**WORK REQUIRED**
Only the lines holding the word "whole" are wanted; copy each of them from the listing.

####

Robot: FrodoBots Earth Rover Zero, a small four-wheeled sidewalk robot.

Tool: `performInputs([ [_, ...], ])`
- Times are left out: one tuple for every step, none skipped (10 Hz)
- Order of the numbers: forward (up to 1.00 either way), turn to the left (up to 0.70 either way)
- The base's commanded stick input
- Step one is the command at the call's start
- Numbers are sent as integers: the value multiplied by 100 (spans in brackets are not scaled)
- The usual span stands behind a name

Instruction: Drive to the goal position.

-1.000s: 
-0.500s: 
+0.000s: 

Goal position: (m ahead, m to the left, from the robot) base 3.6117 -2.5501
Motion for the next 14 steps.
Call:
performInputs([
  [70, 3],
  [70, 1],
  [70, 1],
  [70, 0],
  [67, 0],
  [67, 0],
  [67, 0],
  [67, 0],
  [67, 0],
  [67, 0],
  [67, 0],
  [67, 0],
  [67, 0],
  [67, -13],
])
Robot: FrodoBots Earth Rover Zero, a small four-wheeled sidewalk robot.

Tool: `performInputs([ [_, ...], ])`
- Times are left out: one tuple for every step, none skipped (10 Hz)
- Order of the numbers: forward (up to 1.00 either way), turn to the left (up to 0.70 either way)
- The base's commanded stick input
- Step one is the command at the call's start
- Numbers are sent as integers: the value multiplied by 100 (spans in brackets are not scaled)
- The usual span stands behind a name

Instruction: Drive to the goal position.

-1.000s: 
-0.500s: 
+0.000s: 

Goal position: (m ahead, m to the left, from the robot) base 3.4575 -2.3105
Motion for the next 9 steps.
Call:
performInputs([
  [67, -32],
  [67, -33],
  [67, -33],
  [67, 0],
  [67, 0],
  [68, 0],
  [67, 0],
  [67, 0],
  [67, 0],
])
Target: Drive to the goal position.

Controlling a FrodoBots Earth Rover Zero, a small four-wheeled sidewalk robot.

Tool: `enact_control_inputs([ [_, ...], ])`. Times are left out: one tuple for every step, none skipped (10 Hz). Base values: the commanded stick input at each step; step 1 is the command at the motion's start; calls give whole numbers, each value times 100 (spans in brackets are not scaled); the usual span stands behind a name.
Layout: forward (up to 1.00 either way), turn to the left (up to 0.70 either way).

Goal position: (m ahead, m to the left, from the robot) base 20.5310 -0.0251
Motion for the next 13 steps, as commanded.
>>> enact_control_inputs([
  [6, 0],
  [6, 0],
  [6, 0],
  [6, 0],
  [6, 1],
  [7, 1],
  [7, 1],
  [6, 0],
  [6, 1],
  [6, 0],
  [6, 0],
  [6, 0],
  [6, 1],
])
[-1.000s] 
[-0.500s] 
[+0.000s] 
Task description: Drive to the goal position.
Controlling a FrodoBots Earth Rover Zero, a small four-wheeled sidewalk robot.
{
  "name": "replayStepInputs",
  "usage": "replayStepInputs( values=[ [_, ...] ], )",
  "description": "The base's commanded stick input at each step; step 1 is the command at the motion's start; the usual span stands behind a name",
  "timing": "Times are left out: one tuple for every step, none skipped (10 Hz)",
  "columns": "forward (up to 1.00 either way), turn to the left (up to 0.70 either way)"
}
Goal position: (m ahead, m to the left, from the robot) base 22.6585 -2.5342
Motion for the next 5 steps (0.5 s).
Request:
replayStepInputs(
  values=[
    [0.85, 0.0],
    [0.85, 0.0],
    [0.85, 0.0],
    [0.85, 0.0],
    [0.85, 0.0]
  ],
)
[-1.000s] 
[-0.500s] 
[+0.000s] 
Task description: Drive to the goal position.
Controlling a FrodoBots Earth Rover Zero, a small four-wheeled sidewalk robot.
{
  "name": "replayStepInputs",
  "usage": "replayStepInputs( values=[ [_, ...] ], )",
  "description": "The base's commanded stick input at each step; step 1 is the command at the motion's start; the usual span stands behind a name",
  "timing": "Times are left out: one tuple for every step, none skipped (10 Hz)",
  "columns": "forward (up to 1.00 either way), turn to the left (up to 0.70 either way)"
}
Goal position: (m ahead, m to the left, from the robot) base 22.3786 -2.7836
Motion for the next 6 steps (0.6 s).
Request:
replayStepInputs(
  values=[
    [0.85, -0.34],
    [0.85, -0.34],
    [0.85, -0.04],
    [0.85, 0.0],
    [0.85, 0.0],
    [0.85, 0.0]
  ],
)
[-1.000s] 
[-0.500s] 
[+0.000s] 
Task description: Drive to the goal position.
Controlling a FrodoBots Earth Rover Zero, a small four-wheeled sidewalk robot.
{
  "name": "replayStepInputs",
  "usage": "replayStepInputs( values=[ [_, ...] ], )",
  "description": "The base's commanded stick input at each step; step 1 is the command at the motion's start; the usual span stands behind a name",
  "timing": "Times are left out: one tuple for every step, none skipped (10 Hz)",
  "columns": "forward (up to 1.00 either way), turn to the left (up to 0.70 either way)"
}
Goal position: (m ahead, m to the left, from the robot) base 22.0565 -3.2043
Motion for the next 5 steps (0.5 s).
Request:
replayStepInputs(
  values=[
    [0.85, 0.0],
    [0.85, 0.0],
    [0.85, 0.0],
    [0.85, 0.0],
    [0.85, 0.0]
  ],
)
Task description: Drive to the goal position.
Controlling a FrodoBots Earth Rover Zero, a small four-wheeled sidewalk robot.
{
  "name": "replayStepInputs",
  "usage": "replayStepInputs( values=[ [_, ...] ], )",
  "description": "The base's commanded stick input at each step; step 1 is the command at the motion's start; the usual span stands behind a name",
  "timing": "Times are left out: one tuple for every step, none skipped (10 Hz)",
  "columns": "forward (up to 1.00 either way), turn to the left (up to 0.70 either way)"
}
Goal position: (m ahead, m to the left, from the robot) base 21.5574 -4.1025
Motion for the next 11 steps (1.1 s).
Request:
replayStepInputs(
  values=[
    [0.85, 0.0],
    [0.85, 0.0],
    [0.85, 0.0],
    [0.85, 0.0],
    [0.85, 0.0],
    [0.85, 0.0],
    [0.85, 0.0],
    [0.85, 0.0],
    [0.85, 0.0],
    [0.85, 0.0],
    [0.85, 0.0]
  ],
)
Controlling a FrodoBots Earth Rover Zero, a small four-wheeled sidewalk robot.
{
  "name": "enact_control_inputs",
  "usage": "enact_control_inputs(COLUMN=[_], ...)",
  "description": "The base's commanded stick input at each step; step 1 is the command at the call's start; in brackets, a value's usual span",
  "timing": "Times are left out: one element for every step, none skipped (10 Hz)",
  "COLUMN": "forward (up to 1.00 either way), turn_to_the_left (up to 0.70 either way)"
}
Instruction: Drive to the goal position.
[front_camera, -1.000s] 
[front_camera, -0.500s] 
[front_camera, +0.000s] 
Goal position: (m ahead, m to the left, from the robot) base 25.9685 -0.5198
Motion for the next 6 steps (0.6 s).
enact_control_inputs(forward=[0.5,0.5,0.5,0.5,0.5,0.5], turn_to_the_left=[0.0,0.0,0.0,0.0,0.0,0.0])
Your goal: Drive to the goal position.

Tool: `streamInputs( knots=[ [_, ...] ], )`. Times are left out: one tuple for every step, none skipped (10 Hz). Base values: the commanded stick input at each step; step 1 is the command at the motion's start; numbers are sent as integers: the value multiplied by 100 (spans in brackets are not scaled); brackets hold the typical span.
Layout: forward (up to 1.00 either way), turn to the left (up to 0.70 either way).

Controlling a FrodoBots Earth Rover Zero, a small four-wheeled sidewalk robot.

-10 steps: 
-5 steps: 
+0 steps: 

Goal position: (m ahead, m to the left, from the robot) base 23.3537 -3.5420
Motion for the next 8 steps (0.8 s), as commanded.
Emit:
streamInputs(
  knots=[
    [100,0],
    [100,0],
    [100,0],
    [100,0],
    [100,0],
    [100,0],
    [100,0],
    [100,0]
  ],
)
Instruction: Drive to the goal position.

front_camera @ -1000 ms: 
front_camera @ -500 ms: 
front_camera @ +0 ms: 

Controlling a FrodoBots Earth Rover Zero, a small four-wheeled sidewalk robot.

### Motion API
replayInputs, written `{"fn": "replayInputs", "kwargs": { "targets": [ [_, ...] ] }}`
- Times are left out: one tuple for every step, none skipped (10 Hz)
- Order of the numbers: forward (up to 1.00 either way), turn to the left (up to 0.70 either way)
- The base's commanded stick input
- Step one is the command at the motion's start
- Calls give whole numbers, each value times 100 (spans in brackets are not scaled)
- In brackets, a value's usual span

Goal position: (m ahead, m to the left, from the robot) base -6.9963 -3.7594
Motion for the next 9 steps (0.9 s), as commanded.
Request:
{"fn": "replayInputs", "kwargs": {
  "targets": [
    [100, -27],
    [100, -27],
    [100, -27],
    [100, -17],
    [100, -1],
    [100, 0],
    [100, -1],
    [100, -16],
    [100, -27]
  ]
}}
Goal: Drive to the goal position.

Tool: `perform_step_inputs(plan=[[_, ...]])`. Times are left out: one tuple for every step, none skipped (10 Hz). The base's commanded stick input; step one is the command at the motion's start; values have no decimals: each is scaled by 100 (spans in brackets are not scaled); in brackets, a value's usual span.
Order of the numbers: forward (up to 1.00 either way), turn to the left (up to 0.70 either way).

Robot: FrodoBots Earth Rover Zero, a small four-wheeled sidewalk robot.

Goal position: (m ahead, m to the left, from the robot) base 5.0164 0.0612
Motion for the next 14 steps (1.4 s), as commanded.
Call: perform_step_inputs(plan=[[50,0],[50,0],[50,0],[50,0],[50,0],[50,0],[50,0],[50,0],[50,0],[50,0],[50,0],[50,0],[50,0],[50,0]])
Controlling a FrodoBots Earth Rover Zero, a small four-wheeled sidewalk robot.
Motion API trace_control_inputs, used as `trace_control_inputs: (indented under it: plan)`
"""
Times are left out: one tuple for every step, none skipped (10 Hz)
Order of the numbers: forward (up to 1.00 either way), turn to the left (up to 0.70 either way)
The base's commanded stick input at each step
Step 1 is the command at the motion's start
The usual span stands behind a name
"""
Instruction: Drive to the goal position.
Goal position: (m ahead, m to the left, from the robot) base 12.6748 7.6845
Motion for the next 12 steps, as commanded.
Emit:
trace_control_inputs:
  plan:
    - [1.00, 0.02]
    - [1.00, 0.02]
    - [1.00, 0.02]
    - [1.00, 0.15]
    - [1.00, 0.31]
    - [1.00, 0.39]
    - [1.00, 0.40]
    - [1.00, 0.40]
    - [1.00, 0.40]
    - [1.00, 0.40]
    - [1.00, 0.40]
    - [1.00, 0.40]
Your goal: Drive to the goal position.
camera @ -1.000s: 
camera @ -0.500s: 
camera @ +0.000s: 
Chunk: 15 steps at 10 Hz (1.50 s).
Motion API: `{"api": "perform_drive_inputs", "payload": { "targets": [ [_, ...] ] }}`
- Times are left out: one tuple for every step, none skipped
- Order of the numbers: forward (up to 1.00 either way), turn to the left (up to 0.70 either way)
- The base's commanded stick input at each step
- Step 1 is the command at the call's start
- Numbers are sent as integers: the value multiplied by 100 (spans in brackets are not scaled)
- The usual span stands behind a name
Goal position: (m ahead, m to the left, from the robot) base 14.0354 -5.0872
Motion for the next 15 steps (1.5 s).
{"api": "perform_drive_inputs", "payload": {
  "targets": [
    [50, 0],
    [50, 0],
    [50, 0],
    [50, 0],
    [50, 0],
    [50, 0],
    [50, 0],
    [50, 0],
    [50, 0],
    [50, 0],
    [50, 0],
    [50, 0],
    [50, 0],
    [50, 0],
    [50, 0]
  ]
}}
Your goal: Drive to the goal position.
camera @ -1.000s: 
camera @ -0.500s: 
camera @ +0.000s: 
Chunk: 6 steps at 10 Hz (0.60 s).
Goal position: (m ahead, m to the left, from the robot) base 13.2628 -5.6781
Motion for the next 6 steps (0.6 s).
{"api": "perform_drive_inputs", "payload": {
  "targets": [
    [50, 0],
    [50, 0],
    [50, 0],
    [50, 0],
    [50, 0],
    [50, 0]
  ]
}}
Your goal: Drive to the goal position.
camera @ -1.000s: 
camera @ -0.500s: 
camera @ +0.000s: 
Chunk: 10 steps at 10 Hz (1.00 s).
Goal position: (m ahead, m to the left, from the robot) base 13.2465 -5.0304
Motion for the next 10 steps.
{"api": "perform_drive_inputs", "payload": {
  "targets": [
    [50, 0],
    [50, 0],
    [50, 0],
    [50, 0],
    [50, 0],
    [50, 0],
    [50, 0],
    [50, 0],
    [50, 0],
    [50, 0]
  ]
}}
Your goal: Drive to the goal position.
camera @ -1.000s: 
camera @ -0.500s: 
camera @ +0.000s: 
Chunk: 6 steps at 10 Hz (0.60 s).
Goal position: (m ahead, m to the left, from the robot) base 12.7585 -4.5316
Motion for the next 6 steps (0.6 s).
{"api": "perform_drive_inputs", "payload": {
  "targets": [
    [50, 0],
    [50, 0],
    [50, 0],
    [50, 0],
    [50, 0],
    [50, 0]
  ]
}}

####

**RESULT OF THE TASK**
Tool: `enact_control_inputs([ [_, ...], ])`. Times are left out: one tuple for every step, none skipped (10 Hz). Base values: the commanded stick input at each step; step 1 is the command at the motion's start; calls give whole numbers, each value times 100 (spans in brackets are not scaled); the usual span stands behind a name.
- Calls give whole numbers, each value times 100 (spans in brackets are not scaled)

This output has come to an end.